UMBC ebiquity
Mr. Sulzberger, tear down that wall!

Mr. Sulzberger, tear down that wall!

Tim Finin, 1:00pm 17 September 2007

The New York Times reports today (Times to End Charges on Web Site) that it will end its Times Select subscription service at midnight Tuesday. It will also provide free access to archives for the past 20 years and from 1851 to 1922.

“The newspaper said the TimesSelect project had met expectations, drawing 227,000 paying subscribers — out of 787,000 over all — and generating about $10 million a year in revenue. “But our projections for growth on that paid subscriber base were low, compared to the growth of online advertising,” said Vivian L. Schiller, senior vice president and general manager of the site, NYTimes.com.”

The reason? Google. Well, more accurately, Internet search engines. Whether you are they Grey Lady or a simple research blog, most of your readers come to you via a search. If key content can’t be searched, you lose visitors and you lose online ad revenue.
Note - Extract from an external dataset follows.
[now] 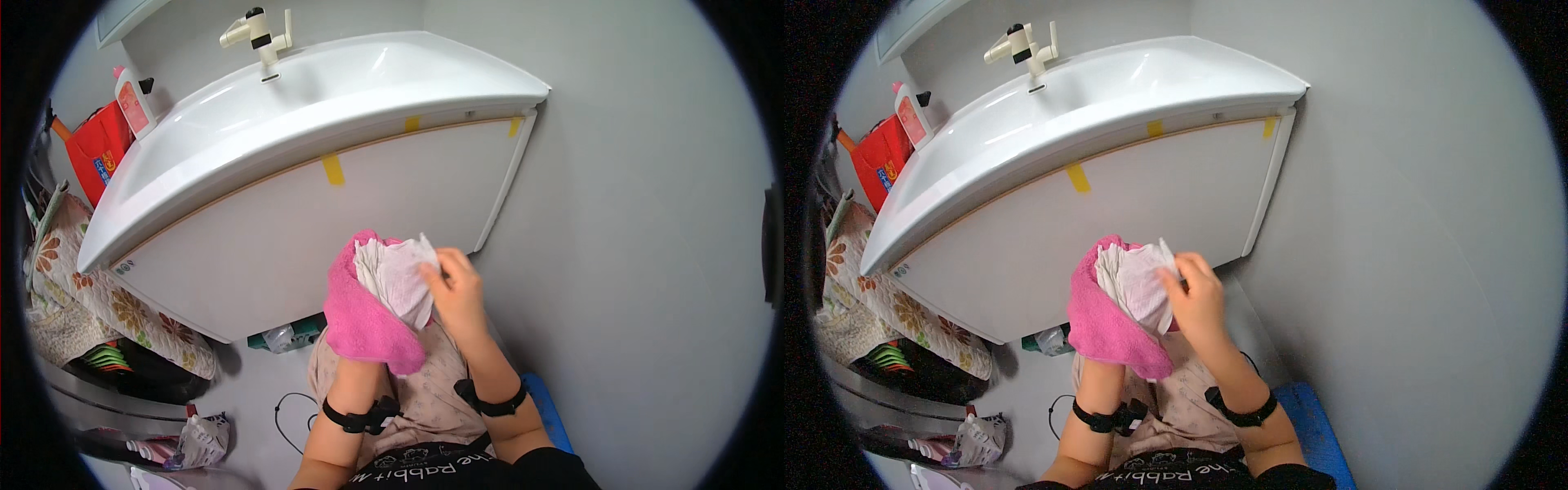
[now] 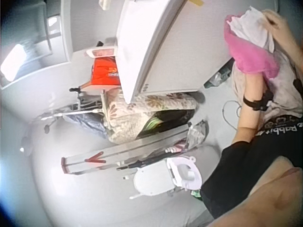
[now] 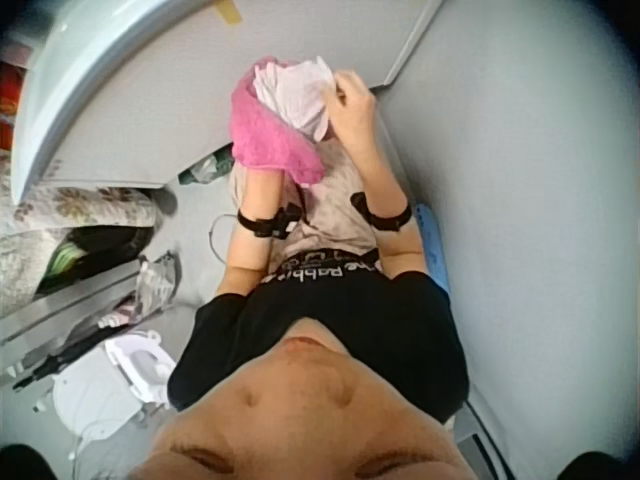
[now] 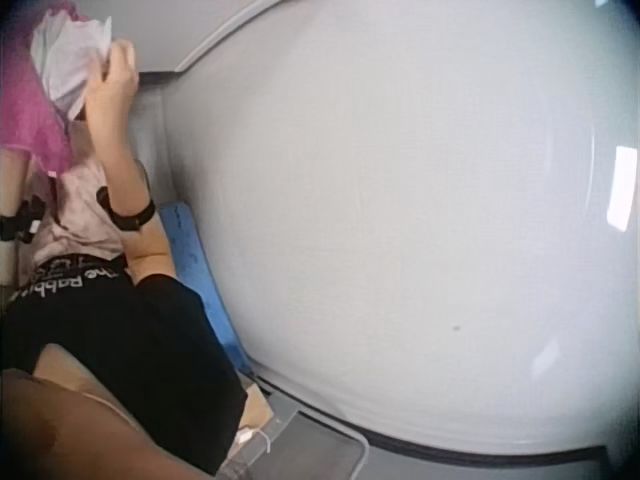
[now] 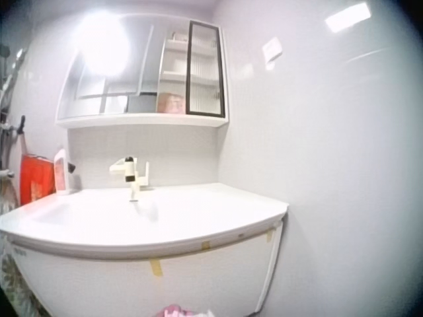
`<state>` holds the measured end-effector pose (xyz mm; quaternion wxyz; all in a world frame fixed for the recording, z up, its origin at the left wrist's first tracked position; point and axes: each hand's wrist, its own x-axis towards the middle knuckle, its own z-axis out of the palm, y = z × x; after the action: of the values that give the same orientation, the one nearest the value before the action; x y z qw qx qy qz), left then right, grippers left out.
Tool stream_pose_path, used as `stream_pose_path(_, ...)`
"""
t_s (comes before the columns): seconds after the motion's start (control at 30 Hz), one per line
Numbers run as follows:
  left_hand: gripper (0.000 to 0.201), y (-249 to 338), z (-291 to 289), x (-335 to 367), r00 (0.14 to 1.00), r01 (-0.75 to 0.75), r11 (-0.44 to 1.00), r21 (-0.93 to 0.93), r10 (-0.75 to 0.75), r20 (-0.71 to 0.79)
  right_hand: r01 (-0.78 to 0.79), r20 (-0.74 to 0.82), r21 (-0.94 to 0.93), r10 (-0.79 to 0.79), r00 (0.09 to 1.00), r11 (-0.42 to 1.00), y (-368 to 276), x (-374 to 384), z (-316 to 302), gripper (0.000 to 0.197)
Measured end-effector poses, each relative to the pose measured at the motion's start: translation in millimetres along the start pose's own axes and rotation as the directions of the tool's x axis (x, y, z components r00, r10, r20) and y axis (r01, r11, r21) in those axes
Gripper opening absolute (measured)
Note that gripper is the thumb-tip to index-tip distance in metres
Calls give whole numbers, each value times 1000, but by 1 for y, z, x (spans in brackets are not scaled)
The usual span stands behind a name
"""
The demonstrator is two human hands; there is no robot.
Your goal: The person is wiping down the sink and the adjacent wall using a pink cloth.
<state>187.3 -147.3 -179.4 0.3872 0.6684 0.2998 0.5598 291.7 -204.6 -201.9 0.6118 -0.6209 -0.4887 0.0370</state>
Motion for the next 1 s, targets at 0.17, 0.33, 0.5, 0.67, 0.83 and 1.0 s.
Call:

“What changed, The Times said, was that many more readers started coming to the site from search engines and links on other sites instead of coming directly to NYtimes.com. These indirect readers, unable to gain access to articles behind the pay wall and less likely to pay subscription fees than the more loyal direct users, were seen as opportunities for more page views and increased advertising revenue. “What wasn’t anticipated was the explosion in how much of our traffic would be generated by Google, by Yahoo and some others,” Ms. Schiller said.”

The Times gave it a good try and it’s very significant that they decided that it was not working. There still is a lot of uncertainty in what are workable MSM business models for the future. While I’m not expert in this area, I have to wonder if the Wall Street Journal will be next.